Présidentielle 2022 : faut-il s'attendre à une candidature à la Coluche ?

Présidentielle 2022 : faut-il s'attendre à une candidature à la Coluche ?
En 1981, certains sondages créditaient Coluche de plus de 16% d'intentions de vote à l'élection présidentielle. Le comique avait finalement renoncé.

, publié le mardi 11 février 2020 à 15h59

Sur un échiquier politique en perpétuel remaniement et instable, l'exécutif s'inquiéterait d'un candidat hors système qui cristalliserait la colère des électeurs en 2022, comme Cyril Hanouna par exemple, rapporte BFMTV. L'animateur n'a néanmoins pas l'intention de se présenter.

Un comique à l'Élysée ? Alors que la campagne des élections municipales bat son plein, le palais présidentiel pense déjà à l'élection de 2022.

Face à une opposition de droite et de gauche affaiblie, la montée en puissance du Rassemblement national (RN) - Marine Le Pen s'est déjà déclarée candidate -, et une réputation de "président des riches" qui colle à la peau d'Emmanuel Macron, l'entourage du président de la République s'inquiète de l'apparition d'un candidat inattendu et hors système qui cristalliserait la colère des électeurs, rapporte ce mardi 11 février BFMTV.




"Le risque pour nous serait l'émergence d'un phénomène à la Coluche. Alors là, on serait très mal", aurait confié à la chaîne "un macroniste historique". "Le risque, pour nous, c'est un phénomène à la Coluche. Alors, là, on serait très très mal", s'inquiétait déjà en octobre dernier un ministre auprès de France Inter

Quand des acteurs et stars de téléréalité prennent le pouvoir

Pour rappel, en 1981, Michel Colucci, alias Coluche, s'était présenté à l'élection présidentielle, appelant "tous ceux qui ne comptent pas pour les hommes politiques" à voter pour lui. Son slogan de campagne était : "Jusqu'à présent la France est coupée en deux, avec moi elle sera pliée en quatre !". Une plaisanterie qui avait convaincu de nombreux Français, puisque certains sondages le créditaient de plus de 16% d'intentions de vote.
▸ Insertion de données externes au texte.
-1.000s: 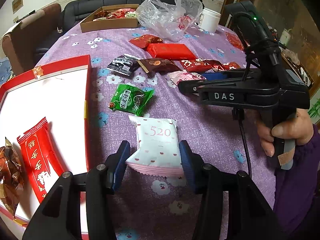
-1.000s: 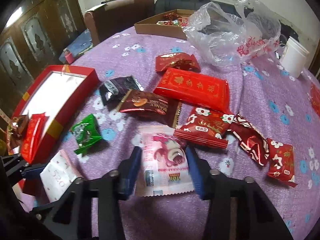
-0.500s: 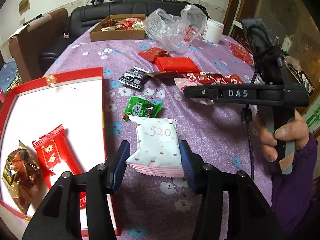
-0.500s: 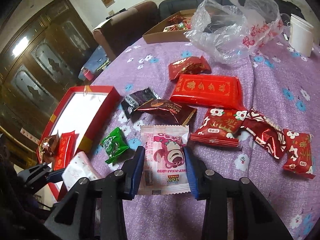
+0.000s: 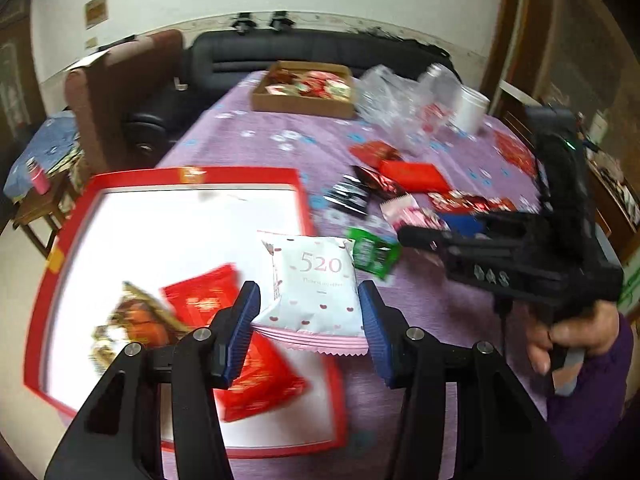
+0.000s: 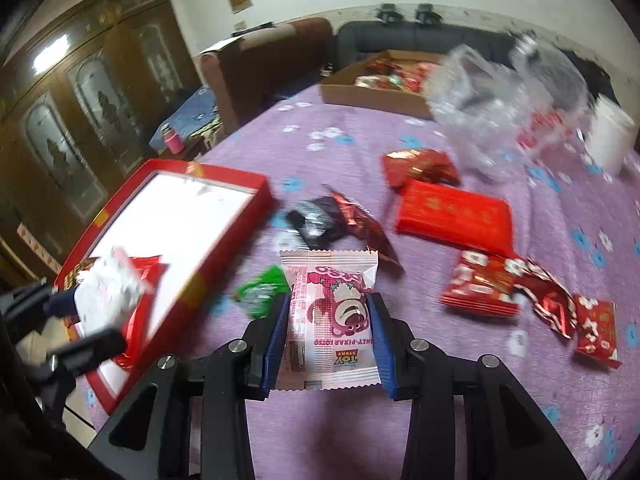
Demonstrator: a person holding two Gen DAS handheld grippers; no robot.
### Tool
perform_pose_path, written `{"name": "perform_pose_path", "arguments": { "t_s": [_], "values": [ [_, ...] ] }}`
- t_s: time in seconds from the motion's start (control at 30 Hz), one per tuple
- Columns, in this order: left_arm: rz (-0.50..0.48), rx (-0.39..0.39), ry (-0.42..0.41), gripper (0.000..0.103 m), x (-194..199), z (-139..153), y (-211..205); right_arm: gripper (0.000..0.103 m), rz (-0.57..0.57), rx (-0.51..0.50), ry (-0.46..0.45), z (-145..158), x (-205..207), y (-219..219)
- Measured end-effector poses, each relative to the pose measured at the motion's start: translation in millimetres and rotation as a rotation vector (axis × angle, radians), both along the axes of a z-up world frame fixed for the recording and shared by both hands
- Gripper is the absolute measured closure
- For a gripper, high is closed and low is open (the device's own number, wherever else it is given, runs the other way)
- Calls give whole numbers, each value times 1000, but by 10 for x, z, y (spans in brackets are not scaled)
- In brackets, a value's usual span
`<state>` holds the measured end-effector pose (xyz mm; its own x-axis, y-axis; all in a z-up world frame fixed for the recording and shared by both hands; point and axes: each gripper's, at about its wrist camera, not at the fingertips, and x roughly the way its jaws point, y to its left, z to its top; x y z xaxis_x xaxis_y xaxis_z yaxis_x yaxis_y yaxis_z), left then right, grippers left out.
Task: Organize snacks
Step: 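Carry both packets over the tray and release them beside the brown bag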
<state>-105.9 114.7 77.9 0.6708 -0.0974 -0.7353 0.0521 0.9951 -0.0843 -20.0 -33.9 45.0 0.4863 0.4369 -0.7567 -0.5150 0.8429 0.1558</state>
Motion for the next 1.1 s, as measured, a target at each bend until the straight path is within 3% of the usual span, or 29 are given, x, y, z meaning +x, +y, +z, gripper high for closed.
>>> {"name": "perform_pose_path", "arguments": {
  "t_s": [0.43, 0.77, 0.93, 1.03, 1.1],
  "values": [
    [203, -10, -27, 54, -174, -34, 853, 64, 162, 8, -21, 85, -343, 1002],
    [264, -33, -10, 53, -211, -181, 1190, 64, 236, 6, -15, -45, -492, 1627],
    [276, -33, -13, 52, -203, -206, 1269, 64, 234, 10, 3, -136, -460, 1765],
    [285, -30, -19, 48, -198, -212, 1305, 61, 229, 70, 21, -157, -390, 1739],
    [294, -23, -24, 45, -194, -216, 1312, 52, 210, 106, 48, -180, -319, 1686]
  ]
}}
L'humoriste avait finalement renoncé face aux pressions et menaces de morts, tout en assurant avoir reçu assez de promesses de signatures pour que sa candidature soit valide.
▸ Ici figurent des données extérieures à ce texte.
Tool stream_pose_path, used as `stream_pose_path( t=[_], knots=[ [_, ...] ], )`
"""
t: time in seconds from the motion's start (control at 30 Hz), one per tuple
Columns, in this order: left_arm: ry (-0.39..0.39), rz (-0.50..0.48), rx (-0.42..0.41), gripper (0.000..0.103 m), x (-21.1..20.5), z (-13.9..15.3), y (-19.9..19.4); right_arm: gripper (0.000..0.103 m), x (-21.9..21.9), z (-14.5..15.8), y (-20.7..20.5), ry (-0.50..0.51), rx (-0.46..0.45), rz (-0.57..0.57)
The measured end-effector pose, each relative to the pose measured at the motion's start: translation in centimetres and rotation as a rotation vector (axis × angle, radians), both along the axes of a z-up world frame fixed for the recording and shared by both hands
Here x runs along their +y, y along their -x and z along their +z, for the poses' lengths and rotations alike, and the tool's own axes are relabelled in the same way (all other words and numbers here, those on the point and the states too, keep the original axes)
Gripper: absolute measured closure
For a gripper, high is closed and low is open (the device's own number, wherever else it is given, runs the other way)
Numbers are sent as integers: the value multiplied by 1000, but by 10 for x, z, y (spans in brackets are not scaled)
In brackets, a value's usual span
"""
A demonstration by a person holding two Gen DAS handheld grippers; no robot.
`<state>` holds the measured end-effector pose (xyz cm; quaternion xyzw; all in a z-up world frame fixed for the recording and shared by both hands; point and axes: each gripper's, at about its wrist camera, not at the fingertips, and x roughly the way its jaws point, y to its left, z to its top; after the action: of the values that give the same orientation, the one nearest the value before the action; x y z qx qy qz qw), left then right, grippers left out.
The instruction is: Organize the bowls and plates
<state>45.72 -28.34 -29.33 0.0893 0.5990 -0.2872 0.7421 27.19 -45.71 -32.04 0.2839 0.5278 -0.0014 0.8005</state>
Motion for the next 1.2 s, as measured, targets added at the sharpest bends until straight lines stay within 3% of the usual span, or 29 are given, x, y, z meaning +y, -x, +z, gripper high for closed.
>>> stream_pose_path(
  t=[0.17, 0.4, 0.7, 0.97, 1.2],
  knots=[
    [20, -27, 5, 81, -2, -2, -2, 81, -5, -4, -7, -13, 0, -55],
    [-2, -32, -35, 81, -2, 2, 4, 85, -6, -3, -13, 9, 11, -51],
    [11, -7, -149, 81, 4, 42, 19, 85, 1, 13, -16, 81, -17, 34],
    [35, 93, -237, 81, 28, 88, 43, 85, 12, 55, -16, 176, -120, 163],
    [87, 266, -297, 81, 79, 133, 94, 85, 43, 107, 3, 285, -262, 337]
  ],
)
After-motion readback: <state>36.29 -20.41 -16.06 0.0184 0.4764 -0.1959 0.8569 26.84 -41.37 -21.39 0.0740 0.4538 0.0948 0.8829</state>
Aurait-il pu être élu à la place de François Mitterand ? L'actualité mondiale récente a montré qu'une telle hypothèse était possible. En 2013, en Italie, le Mouvement 5 étoiles, lancé par le comique Beppe Grillo, est devenu le deuxième parti du pays et en est aujourd'hui à la tête. L'an dernier, les Ukrainiens ont élu l'acteur et humoriste Volodymyr Zelensky, 41 ans, président. Sans oublier Donald Trump, homme d'affaires milliardaire popularisé par la téléréalité, devenu président des États-Unis en 2016. 

L'hypothèse Hanouna

En France, l'exécutif s'inquiéterait d'un profil à la Cyril Hanouna, l'animateur et producteur star de C8, mais aussi de l'éditorialiste Natacha Polony ou du général de Villiers, ancien chef d'état-major des Armées qui a démissionné en 2017 après un désaccord avec Emmanuel Macron sur le budget de l'armée. "Il faut une communauté, des gens qui vous suivent. Cyril Hanouna a cette force de frappe. Il peut mobiliser massivement sur les réseaux. Il est un des rares qui parle à la diversité dans ce pays", a expliqué un ministre à BFMTV

Néanmoins, le principal intéressé à assuré mardi sur CNews qu'il n'avait aucune ambition politique. "Je n'ai aucune envie de me présenter aux prochaines élections. C'est sûrement Balance ton post (une de ses émissions, ndlr) et les personnalités qu'on a fait parler qui peuvent donner cette idée", a-t-il affirmé. "Je ne me suis jamais posé la question et je ne pense pas que j'aie ma place. J'essaie d'être le médiateur entre les personnes qui souffrent et le gouvernement", a-t-il poursuivi.